WHAT YOU HAVE TO DO | Each line below that holds the string "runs" counts once; report the total and nothing else.

===

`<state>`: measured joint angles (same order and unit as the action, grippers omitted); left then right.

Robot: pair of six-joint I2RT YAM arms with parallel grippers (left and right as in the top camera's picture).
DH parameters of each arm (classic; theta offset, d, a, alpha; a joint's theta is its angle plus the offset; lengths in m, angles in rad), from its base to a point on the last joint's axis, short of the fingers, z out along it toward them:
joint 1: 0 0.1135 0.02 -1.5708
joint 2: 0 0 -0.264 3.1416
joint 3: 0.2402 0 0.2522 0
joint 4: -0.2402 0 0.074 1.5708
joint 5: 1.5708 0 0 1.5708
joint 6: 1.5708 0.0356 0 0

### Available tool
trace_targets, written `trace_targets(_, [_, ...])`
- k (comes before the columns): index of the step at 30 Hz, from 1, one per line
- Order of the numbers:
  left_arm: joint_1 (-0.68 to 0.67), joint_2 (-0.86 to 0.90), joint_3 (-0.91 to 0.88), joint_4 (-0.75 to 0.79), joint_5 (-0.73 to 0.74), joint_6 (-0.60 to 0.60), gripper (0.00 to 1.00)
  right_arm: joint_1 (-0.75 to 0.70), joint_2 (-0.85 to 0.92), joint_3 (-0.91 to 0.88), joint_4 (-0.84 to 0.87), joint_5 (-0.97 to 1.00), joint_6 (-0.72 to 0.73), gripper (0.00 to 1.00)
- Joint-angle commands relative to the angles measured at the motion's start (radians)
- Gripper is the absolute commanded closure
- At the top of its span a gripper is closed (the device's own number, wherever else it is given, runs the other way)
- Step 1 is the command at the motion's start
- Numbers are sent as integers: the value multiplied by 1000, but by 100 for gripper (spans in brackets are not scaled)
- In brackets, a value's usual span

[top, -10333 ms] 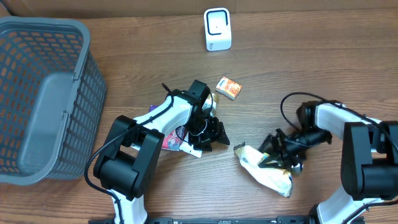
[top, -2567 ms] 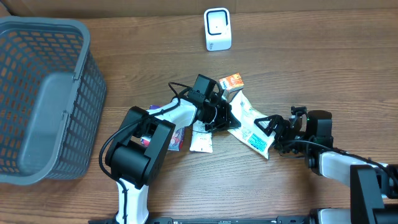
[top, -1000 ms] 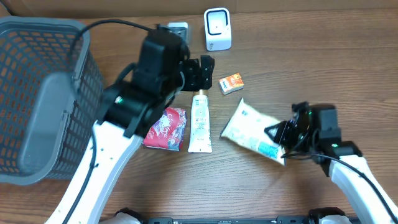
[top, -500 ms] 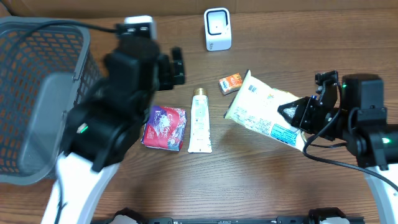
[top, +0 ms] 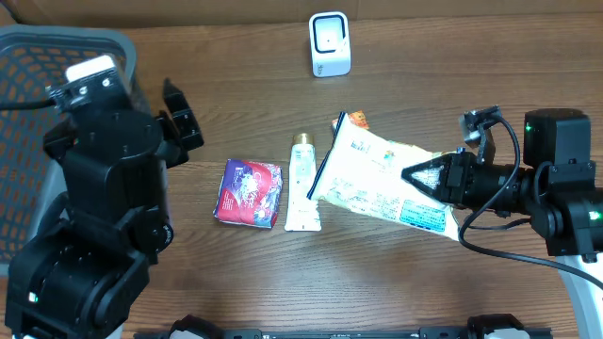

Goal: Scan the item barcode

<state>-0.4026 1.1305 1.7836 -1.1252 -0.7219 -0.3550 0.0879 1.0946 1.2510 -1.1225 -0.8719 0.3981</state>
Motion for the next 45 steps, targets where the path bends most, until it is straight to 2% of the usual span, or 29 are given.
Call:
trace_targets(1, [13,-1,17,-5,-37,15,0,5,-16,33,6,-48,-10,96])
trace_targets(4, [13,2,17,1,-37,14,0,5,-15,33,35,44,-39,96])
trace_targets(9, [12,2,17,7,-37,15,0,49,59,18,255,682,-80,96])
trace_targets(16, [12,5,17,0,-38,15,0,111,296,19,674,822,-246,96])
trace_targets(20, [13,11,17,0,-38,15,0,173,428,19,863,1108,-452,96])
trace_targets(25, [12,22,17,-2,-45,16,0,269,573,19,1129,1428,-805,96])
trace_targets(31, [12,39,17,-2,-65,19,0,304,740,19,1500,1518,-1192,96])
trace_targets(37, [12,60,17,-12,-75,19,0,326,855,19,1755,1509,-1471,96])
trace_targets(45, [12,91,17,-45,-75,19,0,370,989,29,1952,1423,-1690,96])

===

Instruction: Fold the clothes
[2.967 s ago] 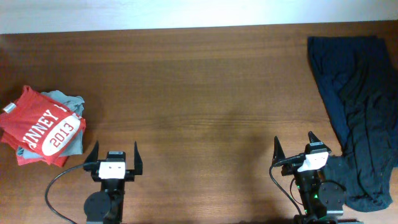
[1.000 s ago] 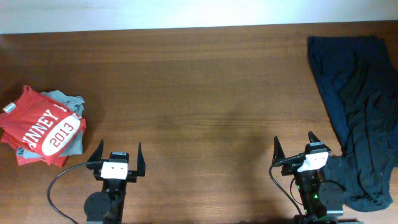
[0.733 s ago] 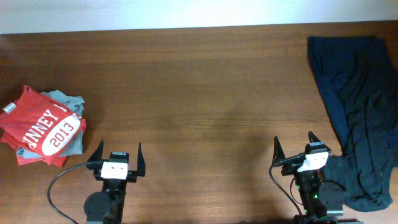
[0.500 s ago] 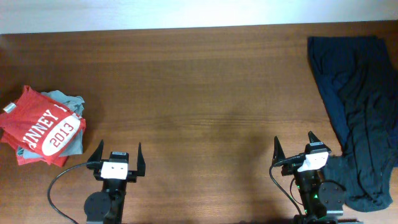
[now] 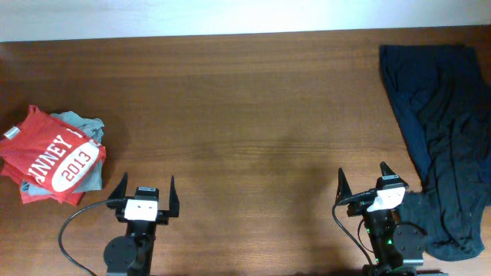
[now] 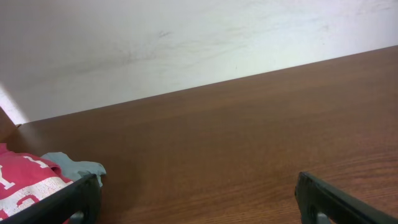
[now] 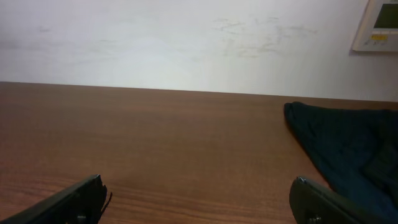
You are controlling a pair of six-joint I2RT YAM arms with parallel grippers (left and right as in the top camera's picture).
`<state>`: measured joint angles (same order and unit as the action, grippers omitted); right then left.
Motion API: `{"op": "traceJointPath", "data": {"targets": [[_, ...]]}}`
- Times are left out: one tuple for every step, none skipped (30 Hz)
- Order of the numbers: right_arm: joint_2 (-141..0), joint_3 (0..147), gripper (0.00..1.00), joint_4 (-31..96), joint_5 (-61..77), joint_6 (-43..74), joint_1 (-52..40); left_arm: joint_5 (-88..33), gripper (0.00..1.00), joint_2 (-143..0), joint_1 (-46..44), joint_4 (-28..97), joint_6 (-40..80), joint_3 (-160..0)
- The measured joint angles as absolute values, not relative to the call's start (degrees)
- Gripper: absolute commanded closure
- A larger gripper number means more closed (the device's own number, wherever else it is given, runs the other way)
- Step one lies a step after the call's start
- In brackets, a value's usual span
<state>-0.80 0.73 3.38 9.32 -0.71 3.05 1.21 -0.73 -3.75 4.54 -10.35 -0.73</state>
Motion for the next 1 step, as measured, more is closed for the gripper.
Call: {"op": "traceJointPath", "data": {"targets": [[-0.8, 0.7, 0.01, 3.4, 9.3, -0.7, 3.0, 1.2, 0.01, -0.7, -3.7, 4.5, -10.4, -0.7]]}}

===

WRITTEN ANSWER | 2